Does the upgrade of a Server to a Domain Controller Automatically create the necessary exception for the Active Directory ?

book

Article ID: 177887

calendar_today

Updated On:

Products

Endpoint Protection

Issue/Introduction

Does the upgrade of a Server to a Domain Controller Automatically create the necessary exception for the Domain Controller ?

Symptoms
SEP is installed on a server.
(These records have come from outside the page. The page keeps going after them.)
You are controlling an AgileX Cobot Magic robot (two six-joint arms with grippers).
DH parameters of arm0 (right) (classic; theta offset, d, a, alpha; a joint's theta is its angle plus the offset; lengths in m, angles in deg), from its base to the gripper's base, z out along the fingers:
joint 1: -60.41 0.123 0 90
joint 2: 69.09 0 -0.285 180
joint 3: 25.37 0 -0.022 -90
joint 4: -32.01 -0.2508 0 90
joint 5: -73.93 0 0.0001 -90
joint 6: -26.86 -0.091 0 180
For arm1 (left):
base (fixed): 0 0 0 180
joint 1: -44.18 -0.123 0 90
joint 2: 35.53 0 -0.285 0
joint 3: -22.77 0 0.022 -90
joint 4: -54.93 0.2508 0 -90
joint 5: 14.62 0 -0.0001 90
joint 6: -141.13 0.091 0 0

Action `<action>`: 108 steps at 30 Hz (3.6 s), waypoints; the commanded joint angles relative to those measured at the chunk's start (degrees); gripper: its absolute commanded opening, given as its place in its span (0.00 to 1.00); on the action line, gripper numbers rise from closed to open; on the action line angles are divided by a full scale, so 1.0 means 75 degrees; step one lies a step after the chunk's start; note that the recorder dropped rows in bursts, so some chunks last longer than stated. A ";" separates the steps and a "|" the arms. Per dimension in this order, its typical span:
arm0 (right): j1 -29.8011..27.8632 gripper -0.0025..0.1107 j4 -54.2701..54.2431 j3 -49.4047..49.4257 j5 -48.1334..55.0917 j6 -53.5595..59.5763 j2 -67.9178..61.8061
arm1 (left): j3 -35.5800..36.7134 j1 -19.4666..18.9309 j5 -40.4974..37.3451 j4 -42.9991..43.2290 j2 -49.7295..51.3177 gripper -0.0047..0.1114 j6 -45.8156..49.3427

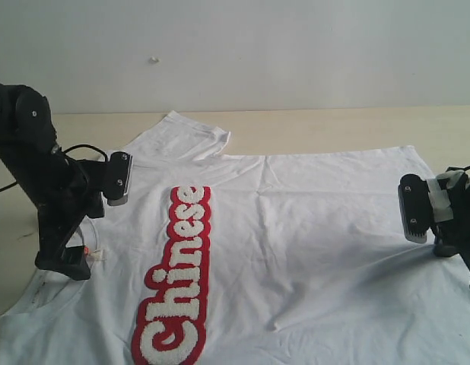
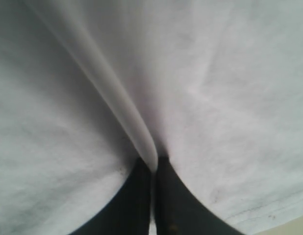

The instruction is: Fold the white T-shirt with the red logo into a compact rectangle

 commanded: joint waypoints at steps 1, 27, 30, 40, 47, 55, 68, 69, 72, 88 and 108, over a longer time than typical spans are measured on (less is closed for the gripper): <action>0.0020 0.02 -0.0422 0.0157 0.0181 -0.0083 -0.0407 | 0.0040 -0.0009 -0.0121 -0.0004 0.0158 0.95 -0.0342; 0.0020 0.02 -0.0422 0.0157 -0.0009 -0.0253 -0.0407 | 0.0040 -0.0009 -0.0368 -0.0034 0.0679 0.43 -0.0553; 0.0020 0.02 -0.0422 0.0157 -0.0009 -0.0253 -0.0407 | 0.0040 -0.0009 -0.0368 -0.0034 0.0679 0.15 -0.0756; 0.0020 0.36 -0.0422 0.0157 -0.0141 -0.0251 0.0293 | 0.0040 -0.0009 -0.0507 0.0847 0.0500 0.11 -0.0996; 0.0020 0.83 -0.0359 0.0157 0.0414 0.0096 0.0300 | 0.0025 -0.0009 -0.0367 0.0973 0.0394 0.23 -0.1137; 0.0020 0.50 -0.0359 0.0157 0.0466 0.0116 -0.0188 | 0.0025 -0.0009 -0.0225 0.0990 0.0378 0.37 -0.1137; 0.0159 0.55 0.0110 0.0157 0.0267 -0.0405 -0.0621 | 0.0025 -0.0009 -0.0165 0.1007 0.0378 0.40 -0.1137; 0.0246 0.63 0.0110 0.0157 0.0298 -0.0576 -0.0609 | 0.0025 -0.0009 -0.0165 0.1007 0.0378 0.40 -0.1137; 0.0549 0.85 0.0125 0.0157 0.0488 -0.0707 -0.0581 | 0.0025 -0.0009 -0.0190 0.1007 0.0378 0.40 -0.1137; 0.0717 0.75 -0.0576 -0.0825 0.2760 0.0088 0.0686 | 0.0025 -0.0009 -0.0310 0.0973 0.0365 0.40 -0.1137; 0.0717 0.33 -0.0242 -0.0747 0.1973 -0.0261 -0.0602 | 0.0025 -0.0009 -0.0467 0.0859 0.0284 0.40 -0.1299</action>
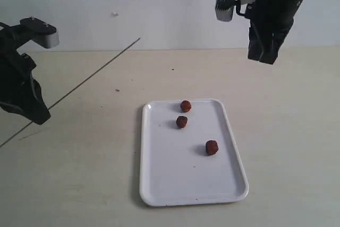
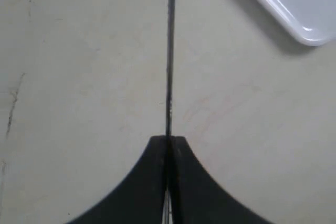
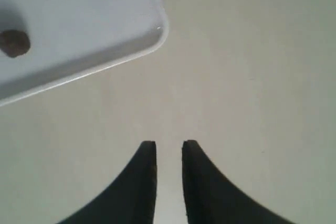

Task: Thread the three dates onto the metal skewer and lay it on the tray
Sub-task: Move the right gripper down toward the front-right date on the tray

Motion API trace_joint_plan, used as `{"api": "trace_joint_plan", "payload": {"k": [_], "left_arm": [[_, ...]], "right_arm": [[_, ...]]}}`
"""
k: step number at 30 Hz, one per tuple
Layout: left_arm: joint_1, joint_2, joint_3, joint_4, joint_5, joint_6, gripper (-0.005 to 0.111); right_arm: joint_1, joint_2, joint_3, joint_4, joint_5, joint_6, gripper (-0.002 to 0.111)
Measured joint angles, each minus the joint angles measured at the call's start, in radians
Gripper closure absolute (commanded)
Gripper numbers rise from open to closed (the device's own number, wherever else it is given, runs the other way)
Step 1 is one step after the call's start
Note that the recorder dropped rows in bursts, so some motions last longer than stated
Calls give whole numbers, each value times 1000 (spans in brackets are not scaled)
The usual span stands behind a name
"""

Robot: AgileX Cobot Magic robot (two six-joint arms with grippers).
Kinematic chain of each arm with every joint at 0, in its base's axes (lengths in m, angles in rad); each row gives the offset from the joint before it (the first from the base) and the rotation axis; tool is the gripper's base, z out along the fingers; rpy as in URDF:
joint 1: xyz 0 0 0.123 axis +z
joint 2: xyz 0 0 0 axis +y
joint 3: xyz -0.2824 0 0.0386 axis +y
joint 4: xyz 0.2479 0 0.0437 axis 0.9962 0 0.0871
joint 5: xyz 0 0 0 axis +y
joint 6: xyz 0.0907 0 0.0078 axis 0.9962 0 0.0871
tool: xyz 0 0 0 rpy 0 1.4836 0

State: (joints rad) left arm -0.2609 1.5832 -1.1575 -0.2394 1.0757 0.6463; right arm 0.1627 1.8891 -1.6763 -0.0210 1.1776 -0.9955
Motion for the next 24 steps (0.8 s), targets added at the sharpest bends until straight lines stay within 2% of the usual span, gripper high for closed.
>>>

Now the server is promoted as a Domain Controller will it detect Active Directory on the client computer, and automatically create the exclusions?


Cause

When SEP is installed initially , The client monitors the applications that are installed on the client computer. If the software detects Active Directory on the client computer, the software automatically creates the exclusions.

Resolution

SEP will not detect automatically if the Server is promoted as Domain Controller.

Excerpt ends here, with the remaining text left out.